Downgrading this to occasional and minor, since I don't believe this happens super regularly, and the workaround is to reopen the space landing page and try again

nadonomy commented 2 years ago

In terms of design decisions:

largely what the UI should do in this case. It's not immediately clear whether we should throw everything away and refresh or if we should try and do something more intelligent or maybe even a button which says "try again" or whatever -- @turt2live, https://matrix.to/#/!bEWtlqtDwCLFIAKAcv:matrix.org/$I6cbmSawd27Nq6w9xw-68vj8MoJO3q6yE9x5MrVmLps?via=matrix.org&via=element.io&via=mozilla.org

Just noting on this - it's really tough for us to make the right design decisions without pairing closely on the considerations or tradeoffs of any path with engineering. So, whoever ends up looking at this, please feel free to reach out for us to figure out the right path.
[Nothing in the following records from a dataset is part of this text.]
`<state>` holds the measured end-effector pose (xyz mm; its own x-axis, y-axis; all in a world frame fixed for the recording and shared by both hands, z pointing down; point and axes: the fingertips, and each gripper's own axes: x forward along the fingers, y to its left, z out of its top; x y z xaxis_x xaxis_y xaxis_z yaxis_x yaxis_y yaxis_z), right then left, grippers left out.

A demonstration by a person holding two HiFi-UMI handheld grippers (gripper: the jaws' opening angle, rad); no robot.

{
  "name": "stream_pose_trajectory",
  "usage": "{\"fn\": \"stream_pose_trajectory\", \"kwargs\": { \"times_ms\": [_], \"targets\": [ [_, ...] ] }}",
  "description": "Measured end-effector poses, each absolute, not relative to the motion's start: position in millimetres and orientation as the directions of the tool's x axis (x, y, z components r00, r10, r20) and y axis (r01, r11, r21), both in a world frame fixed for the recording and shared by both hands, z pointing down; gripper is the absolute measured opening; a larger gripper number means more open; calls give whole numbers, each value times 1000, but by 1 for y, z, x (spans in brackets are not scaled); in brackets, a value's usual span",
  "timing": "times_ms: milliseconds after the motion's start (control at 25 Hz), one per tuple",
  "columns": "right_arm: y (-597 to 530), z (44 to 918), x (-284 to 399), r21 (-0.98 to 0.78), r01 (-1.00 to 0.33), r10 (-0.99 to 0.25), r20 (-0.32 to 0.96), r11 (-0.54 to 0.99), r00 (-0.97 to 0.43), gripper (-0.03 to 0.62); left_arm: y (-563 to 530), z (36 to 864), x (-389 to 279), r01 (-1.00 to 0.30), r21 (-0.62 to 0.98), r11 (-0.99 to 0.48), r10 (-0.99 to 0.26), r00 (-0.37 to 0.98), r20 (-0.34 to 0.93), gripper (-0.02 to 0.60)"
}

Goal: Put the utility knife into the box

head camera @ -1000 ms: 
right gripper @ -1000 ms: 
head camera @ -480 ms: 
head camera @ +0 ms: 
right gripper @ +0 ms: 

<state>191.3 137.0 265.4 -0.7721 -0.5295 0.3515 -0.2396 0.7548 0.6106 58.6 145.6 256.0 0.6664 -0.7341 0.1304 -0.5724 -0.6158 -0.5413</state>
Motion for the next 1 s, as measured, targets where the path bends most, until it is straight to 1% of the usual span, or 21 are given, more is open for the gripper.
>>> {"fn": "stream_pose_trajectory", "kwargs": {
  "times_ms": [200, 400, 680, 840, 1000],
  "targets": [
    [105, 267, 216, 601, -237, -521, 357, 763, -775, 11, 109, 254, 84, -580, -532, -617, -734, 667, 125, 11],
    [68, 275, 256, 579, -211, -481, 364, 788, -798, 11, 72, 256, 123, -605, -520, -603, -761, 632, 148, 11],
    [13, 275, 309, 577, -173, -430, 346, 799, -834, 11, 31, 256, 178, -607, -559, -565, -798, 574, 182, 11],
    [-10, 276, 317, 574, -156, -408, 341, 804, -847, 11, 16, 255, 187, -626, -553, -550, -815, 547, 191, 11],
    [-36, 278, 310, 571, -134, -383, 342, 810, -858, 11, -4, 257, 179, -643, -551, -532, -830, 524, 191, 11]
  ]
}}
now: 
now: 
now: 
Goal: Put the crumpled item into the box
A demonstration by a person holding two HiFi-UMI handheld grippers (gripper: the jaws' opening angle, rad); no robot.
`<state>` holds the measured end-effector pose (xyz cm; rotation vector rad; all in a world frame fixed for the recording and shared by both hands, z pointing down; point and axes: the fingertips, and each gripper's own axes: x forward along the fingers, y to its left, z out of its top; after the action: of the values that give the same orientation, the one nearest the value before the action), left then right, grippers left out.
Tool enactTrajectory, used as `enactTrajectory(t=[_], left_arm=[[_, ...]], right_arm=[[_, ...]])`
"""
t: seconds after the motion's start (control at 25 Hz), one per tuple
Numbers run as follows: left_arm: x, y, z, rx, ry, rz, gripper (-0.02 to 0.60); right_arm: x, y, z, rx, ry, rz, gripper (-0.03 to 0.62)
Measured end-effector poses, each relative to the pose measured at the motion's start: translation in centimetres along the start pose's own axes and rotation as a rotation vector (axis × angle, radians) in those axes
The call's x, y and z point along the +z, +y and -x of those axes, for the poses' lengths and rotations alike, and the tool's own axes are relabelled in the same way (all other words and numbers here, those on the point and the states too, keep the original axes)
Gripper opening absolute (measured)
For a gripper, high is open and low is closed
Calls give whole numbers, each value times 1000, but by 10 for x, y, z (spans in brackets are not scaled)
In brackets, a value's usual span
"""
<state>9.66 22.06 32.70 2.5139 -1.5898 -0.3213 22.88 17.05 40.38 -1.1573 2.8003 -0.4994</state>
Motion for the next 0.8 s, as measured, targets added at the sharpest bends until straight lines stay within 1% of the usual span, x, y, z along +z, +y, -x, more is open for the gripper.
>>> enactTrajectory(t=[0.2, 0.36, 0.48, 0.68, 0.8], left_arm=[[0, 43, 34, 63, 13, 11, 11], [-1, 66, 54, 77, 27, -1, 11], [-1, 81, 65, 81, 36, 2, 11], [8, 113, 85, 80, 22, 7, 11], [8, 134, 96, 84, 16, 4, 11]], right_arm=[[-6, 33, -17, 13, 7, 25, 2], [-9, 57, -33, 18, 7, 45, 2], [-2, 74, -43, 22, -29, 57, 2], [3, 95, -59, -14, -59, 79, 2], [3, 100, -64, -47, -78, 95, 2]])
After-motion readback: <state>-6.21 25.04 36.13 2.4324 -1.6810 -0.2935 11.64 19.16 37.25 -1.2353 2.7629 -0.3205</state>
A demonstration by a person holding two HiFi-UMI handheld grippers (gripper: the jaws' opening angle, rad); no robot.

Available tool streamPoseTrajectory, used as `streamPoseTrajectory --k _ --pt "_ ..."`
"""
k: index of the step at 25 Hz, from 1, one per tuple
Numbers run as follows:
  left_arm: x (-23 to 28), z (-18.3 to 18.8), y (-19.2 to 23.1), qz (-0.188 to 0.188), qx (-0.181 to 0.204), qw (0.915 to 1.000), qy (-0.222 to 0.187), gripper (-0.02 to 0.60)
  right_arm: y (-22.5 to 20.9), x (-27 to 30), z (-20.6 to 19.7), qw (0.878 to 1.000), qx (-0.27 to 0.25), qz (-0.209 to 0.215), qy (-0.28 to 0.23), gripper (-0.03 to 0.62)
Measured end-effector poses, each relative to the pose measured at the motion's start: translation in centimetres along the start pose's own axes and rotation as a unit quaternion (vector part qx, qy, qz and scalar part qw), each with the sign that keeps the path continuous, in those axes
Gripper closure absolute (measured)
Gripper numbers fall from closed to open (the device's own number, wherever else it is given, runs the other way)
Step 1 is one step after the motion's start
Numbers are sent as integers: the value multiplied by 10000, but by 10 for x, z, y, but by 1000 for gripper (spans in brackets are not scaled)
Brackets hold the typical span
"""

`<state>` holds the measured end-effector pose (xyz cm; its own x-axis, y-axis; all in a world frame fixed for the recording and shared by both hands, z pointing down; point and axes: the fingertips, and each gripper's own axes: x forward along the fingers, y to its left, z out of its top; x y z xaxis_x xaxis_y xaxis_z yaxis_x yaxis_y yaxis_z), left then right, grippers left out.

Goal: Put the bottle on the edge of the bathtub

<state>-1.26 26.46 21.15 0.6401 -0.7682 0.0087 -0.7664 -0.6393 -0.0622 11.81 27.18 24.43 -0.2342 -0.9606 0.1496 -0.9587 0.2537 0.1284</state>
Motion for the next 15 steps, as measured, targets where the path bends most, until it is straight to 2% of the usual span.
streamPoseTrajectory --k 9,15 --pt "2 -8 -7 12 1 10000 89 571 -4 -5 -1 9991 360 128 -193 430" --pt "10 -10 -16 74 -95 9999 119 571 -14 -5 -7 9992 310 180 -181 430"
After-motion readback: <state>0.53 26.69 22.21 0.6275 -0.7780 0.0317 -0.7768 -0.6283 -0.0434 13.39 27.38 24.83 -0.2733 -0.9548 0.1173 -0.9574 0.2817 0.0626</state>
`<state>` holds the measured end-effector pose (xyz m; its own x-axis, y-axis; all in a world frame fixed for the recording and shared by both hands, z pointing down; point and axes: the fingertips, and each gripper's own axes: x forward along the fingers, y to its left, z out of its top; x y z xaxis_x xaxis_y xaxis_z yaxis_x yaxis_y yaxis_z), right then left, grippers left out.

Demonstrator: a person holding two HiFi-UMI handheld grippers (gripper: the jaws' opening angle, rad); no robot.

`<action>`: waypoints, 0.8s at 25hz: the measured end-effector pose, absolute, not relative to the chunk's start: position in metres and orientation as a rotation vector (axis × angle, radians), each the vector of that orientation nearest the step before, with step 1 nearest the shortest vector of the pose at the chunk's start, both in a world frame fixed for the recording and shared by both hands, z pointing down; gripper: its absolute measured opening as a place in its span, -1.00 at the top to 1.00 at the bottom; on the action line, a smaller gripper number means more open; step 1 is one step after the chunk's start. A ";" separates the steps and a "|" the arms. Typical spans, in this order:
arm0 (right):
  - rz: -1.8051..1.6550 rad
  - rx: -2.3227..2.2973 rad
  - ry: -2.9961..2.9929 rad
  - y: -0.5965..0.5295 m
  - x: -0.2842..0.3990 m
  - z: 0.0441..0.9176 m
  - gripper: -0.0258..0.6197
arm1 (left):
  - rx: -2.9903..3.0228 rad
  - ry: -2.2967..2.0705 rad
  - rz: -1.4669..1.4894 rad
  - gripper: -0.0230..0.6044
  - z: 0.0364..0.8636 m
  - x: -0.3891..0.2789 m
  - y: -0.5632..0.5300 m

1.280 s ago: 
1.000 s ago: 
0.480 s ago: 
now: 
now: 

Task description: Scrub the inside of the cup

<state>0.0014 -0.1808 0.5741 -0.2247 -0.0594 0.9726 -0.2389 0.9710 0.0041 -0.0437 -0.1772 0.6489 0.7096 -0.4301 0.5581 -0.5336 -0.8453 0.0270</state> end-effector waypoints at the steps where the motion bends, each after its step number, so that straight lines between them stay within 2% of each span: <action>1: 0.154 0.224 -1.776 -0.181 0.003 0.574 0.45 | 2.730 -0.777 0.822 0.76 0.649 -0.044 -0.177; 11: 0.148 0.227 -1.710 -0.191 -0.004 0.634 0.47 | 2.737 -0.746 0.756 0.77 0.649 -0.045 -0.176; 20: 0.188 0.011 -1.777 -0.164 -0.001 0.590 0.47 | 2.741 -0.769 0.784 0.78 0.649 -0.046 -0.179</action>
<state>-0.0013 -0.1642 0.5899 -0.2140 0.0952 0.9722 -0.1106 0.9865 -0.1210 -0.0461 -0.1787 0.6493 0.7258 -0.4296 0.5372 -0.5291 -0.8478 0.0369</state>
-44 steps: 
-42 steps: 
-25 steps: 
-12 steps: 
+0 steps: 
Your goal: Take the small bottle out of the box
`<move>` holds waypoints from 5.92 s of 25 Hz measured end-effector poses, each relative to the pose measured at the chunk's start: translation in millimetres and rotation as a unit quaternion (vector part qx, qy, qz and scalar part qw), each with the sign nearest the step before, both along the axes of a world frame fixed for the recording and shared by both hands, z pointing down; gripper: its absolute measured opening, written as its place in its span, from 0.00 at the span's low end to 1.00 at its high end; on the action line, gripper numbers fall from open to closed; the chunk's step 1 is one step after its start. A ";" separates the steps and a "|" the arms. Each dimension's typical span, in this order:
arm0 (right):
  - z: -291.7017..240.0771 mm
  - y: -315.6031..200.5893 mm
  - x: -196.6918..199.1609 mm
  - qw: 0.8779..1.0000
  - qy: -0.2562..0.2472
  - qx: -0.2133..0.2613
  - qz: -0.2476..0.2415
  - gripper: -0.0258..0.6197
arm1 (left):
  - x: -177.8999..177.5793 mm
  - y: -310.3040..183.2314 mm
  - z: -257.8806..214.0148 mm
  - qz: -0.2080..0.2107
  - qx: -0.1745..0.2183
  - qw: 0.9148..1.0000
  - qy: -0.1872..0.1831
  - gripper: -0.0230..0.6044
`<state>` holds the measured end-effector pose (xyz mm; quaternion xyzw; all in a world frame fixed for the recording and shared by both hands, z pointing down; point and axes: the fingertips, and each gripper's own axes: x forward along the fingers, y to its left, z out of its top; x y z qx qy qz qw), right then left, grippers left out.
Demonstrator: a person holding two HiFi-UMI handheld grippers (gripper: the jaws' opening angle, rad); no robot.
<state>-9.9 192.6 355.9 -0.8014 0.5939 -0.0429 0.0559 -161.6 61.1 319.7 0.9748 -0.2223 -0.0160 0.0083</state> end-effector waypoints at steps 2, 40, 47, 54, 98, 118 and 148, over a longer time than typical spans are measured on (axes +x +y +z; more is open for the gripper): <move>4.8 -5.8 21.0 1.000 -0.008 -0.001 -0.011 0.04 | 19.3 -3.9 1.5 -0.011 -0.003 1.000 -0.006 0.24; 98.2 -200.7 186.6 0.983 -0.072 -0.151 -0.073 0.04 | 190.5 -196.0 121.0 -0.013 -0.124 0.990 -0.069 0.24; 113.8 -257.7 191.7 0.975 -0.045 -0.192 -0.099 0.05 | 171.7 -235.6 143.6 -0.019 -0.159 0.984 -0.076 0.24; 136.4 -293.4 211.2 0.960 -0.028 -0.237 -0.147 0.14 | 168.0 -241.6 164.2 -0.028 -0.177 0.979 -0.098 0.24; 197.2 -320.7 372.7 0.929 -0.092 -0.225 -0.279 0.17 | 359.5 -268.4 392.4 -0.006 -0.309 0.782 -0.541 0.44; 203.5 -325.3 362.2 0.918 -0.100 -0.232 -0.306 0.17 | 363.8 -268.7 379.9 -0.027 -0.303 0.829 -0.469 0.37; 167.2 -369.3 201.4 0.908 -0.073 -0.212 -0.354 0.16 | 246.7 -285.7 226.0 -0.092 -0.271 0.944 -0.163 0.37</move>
t3chguy commented 1 year ago

Spec still hasn't been clarified.

anoadragon453 commented 1 month ago

Would it help if the homeserver returned M_UNKNOWN_TOKEN in the case of a token expiring? That way the client could be more confident in starting pagination over again, versus some other error with the request.

I don't think it would necessary help for the spec to say that tokens can expire. If a homeserver implemented the session store in-memory, and the homeserver was restarted, you'd still get the same failure mode.

t3chguy commented 1 month ago

I don't think it would necessary help for the spec to say that tokens can expire.

The spec currently says M_UNKNOWN_TOKEN is only for accessToken/refreshToken, so unless the spec was updated then if anything the client would be even more confused, as it'd think its accessToken was expired, rather than the pagination token.